REQUIRED WORK: The number needed is how many lines in these entries contain "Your"; give it alone.

RECORDS SHOWN:
┌────────

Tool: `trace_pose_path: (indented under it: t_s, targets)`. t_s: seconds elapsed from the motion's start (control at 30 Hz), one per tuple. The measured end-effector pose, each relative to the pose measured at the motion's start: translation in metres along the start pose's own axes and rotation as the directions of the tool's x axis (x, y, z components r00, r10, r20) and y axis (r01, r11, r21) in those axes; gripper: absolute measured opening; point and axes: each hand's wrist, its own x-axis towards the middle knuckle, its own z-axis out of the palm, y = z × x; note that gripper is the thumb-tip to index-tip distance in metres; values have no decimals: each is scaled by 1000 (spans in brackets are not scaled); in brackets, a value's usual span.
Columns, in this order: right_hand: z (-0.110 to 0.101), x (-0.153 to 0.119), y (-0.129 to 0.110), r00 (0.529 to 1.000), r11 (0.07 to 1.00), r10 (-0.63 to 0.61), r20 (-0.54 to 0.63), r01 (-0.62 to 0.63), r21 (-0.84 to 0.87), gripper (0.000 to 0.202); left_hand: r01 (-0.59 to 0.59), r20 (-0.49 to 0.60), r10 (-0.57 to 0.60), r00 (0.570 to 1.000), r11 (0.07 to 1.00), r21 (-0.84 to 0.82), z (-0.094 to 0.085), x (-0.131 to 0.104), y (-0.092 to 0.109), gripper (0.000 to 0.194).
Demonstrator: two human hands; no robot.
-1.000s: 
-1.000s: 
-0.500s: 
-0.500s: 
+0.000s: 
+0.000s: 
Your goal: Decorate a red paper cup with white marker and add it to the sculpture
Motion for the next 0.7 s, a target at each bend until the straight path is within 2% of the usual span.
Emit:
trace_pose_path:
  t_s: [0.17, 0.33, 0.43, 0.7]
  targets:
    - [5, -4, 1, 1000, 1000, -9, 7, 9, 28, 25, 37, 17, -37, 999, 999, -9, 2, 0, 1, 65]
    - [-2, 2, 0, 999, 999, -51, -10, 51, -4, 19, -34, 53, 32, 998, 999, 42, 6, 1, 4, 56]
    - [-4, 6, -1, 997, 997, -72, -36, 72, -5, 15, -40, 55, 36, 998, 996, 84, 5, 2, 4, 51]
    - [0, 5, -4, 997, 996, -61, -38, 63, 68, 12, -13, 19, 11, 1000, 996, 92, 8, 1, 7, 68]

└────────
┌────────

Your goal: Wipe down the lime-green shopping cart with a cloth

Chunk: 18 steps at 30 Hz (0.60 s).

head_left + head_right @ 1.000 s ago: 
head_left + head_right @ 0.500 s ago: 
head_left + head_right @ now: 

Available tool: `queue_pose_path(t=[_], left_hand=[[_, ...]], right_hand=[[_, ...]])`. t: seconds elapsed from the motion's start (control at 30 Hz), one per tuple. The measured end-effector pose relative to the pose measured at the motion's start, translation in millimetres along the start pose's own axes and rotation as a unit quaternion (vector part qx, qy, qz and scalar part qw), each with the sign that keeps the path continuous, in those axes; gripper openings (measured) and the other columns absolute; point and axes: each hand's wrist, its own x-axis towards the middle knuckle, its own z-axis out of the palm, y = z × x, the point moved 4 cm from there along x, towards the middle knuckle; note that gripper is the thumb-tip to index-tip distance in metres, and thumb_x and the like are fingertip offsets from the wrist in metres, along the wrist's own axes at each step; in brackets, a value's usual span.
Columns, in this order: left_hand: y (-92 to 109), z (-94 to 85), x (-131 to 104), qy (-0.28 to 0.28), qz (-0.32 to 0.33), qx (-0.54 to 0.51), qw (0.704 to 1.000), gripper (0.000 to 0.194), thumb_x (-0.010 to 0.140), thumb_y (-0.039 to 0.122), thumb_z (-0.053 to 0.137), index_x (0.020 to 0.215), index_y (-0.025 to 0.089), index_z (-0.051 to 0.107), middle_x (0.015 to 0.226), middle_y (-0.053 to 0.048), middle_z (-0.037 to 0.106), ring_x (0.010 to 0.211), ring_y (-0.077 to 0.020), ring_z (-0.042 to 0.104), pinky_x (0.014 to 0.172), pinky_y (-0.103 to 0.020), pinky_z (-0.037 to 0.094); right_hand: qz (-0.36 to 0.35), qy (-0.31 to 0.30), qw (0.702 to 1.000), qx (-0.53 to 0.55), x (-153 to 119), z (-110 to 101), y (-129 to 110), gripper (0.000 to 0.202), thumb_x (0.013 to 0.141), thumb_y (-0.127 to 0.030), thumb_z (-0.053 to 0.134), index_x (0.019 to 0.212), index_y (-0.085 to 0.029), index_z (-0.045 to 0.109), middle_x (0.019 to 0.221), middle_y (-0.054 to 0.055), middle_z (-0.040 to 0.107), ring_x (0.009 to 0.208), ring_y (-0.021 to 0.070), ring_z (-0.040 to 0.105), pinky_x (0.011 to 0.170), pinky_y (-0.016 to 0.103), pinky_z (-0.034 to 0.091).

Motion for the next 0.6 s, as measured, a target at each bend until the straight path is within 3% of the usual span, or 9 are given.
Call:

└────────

SOLUTION FOR THIS TASK: 2